Thursday, 26 January 2012: 1:30 PM
Impact of spectral models on the spectral optimization scheme in ocean-color remote sensing (invited)
Room 256 (New Orleans Convention Center )
In the past decades various algorithms have been developed for the retrieval of water constituents from the measurement of ocean color radiometry, and one of the approaches is the spectral optimization scheme. This approach defines a target function (or error function) between the input remote sensing reflectance and the output remote sensing reflectance, with the latter modeled with a few variables that represent the optically active properties (such as the absorption coefficient of phytoplankton and the backscattering coefficient of particles). The values of the variables are considered the water properties that form the input remote sensing reflectance when the error function reaches a minimum (optimization is achieved); in other words, because the remote sensing reflectance of many spectral bands are used in the process and each band forms an equation, the series of equations are solved simultaneously and numerically.

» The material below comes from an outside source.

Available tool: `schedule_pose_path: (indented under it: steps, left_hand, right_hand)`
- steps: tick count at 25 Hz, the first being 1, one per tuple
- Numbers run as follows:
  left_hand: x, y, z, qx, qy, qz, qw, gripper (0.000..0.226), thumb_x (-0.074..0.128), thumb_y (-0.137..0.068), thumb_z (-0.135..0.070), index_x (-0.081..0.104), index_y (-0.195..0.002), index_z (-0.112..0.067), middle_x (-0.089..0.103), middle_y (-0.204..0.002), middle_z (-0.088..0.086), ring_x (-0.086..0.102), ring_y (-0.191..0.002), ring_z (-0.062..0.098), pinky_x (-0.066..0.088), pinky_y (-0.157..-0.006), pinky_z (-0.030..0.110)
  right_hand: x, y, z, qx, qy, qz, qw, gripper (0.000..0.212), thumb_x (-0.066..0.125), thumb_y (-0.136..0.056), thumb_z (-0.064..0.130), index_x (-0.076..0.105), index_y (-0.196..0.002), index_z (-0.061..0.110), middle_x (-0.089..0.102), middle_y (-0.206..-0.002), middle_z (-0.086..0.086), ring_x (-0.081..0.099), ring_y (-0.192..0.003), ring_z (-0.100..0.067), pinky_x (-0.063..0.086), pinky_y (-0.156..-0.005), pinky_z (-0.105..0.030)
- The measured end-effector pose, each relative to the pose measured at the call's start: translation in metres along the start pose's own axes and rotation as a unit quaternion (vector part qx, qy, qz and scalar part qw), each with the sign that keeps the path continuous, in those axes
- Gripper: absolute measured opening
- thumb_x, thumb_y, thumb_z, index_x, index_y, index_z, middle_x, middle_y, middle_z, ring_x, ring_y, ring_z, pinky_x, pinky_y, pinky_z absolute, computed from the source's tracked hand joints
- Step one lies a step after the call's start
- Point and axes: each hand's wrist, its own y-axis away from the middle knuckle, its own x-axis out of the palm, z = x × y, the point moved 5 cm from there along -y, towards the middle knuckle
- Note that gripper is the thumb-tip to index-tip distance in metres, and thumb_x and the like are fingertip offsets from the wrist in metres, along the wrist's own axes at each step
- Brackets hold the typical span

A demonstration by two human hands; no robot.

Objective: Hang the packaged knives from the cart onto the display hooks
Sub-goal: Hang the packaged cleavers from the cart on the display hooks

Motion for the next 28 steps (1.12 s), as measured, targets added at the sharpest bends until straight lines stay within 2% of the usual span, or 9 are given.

The applications of this approach implicitly assume that the error function is monotonic of the various variables. Here, the error function is proven theoretically that it has no local minimum as long as the number of variables is kept small. In addition, examples of the shape of the error surface are also presented with numerically simulated data, in a way to justify the possibility of finding a solution of the various variables. More importantly, because the spectral properties could be modeled differently, the impacts of such differences on the error surface as well as on the retrievals are also presented. The results suggest that the various spectral models are not equal in ocean-color remote sensing although all use an optimization approach.